Task objective: Would you please copy out each entry exactly?
====== Information shown ======
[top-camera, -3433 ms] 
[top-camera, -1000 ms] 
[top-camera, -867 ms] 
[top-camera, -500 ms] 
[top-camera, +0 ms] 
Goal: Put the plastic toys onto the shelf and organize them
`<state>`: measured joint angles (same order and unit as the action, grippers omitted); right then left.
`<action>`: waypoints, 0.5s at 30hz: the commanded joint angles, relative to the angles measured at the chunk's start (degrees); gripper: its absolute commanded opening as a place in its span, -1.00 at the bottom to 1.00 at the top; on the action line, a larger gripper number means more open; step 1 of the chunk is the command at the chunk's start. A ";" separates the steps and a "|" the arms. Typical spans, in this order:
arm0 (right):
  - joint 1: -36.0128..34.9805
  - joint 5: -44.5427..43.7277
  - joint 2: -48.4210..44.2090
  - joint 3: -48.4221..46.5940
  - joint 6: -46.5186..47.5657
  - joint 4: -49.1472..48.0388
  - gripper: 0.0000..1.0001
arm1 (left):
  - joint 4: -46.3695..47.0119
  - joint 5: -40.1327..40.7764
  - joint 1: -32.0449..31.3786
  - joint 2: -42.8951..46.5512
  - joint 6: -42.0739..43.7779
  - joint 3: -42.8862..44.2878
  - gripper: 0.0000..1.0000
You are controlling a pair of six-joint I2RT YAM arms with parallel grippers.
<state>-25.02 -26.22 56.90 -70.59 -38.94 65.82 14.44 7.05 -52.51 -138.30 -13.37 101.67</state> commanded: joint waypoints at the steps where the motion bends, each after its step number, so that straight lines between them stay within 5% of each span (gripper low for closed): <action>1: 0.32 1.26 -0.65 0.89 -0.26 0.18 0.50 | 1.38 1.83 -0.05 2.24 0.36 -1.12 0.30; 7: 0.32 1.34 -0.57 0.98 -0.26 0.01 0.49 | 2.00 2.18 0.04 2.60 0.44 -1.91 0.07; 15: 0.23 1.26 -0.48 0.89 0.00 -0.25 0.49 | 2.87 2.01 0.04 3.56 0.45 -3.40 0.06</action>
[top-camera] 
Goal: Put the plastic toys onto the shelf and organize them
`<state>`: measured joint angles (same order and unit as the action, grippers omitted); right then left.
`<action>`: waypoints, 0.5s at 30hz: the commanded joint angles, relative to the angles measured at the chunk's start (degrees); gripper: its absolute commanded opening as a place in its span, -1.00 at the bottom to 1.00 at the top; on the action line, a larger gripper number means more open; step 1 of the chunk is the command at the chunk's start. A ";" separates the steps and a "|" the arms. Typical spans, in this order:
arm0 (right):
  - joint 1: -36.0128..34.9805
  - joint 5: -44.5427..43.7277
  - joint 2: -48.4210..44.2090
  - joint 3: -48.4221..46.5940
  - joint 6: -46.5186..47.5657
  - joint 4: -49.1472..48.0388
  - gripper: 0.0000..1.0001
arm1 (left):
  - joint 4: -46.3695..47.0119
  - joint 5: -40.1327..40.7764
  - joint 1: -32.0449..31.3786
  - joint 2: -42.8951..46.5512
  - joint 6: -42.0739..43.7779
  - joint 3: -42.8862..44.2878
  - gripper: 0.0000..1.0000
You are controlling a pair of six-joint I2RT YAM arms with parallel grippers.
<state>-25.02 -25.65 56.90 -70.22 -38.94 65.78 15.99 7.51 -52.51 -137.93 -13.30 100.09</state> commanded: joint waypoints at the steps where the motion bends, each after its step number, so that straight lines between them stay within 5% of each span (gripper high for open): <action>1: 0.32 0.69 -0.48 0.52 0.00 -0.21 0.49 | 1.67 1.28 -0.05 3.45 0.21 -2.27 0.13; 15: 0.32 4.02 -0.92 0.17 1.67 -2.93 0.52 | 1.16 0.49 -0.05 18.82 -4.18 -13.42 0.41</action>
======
Answer for the task:
[top-camera, -3433 ms] 
[top-camera, -1000 ms] 
[top-camera, -867 ms] 
[top-camera, -500 ms] 
[top-camera, +0 ms] 
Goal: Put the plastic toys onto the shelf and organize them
`<state>`: measured joint angles (same order and unit as the action, grippers omitted); right then left.
`<action>`: waypoints, 0.5s at 30hz: the commanded joint angles, relative to the angles measured at the chunk's start (degrees); gripper: its absolute commanded opening as a place in its span, -1.00 at the bottom to 1.00 at the top; on the action line, a larger gripper number means more open; step 1 of the chunk is the command at the chunk's start. A ";" separates the steps and a "|" the arms. Typical spans, in this order:
arm0 (right):
  - joint 1: -36.0128..34.9805
  - joint 5: -44.5427..43.7277
  - joint 2: -48.4210..44.2090
  - joint 3: -48.4221..46.5940
  - joint 6: -46.5186..47.5657
  - joint 4: -49.1472..48.0388
  - gripper: 0.0000..1.0001
arm1 (left):
  - joint 4: -46.3695..47.0119
  - joint 5: -40.1327..40.7764
  - joint 1: -32.0449..31.3786
  - joint 2: -42.8951..46.5512
  - joint 6: -42.0739..43.7779
  - joint 3: -42.8862..44.2878
  - gripper: 0.0000..1.0000
You are controlling a pair of six-joint I2RT YAM arms with parallel grippers.
<state>-25.02 -26.22 56.90 -70.59 -38.94 65.82 14.44 7.05 -52.51 -138.30 -13.37 101.67</state> commanded: joint waypoints at the steps where the motion bends, each after its step number, so that straight lines between them stay within 5% of each span (gripper low for closed): <action>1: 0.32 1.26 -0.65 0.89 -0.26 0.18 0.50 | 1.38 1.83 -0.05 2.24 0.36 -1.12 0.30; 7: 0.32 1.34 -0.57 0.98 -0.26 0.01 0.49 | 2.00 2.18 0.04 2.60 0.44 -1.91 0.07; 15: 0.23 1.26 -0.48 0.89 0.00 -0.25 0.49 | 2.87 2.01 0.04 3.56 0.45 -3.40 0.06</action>
[top-camera] 
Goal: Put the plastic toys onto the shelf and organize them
`<state>`: measured joint angles (same order and unit as the action, grippers omitted); right then left.
`<action>`: waypoints, 0.5s at 30hz: the commanded joint angles, relative to the angles measured at the chunk's start (degrees); gripper: its absolute commanded opening as a place in its span, -1.00 at the bottom to 1.00 at the top; on the action line, a larger gripper number means more open; step 1 of the chunk is the command at the chunk's start. A ";" separates the steps and a "|" the arms. Typical spans, in this order:
arm0 (right):
  - joint 1: -36.0128..34.9805
  - joint 5: -44.5427..43.7277
  - joint 2: -48.4210..44.2090
  - joint 3: -48.4221..46.5940
  - joint 6: -46.5186..47.5657
  - joint 4: -49.1472..48.0388
  - gripper: 0.0000..1.0001
arm1 (left):
  - joint 4: -46.3695..47.0119
  - joint 5: -40.1327..40.7764
  - joint 1: -32.0449..31.3786
  - joint 2: -42.8951..46.5512
  - joint 6: -42.0739..43.7779
  - joint 3: -42.8862..44.2878
  - gripper: 0.0000..1.0000
You are controlling a pair of six-joint I2RT YAM arms with parallel grippers.
<state>-25.02 -25.65 56.90 -70.22 -38.94 65.78 15.99 7.51 -52.51 -137.93 -13.30 100.09</state> commanded: joint waypoints at the steps where the motion bends, each after its step number, so that straight lines between them stay within 5% of each span (gripper high for open): <action>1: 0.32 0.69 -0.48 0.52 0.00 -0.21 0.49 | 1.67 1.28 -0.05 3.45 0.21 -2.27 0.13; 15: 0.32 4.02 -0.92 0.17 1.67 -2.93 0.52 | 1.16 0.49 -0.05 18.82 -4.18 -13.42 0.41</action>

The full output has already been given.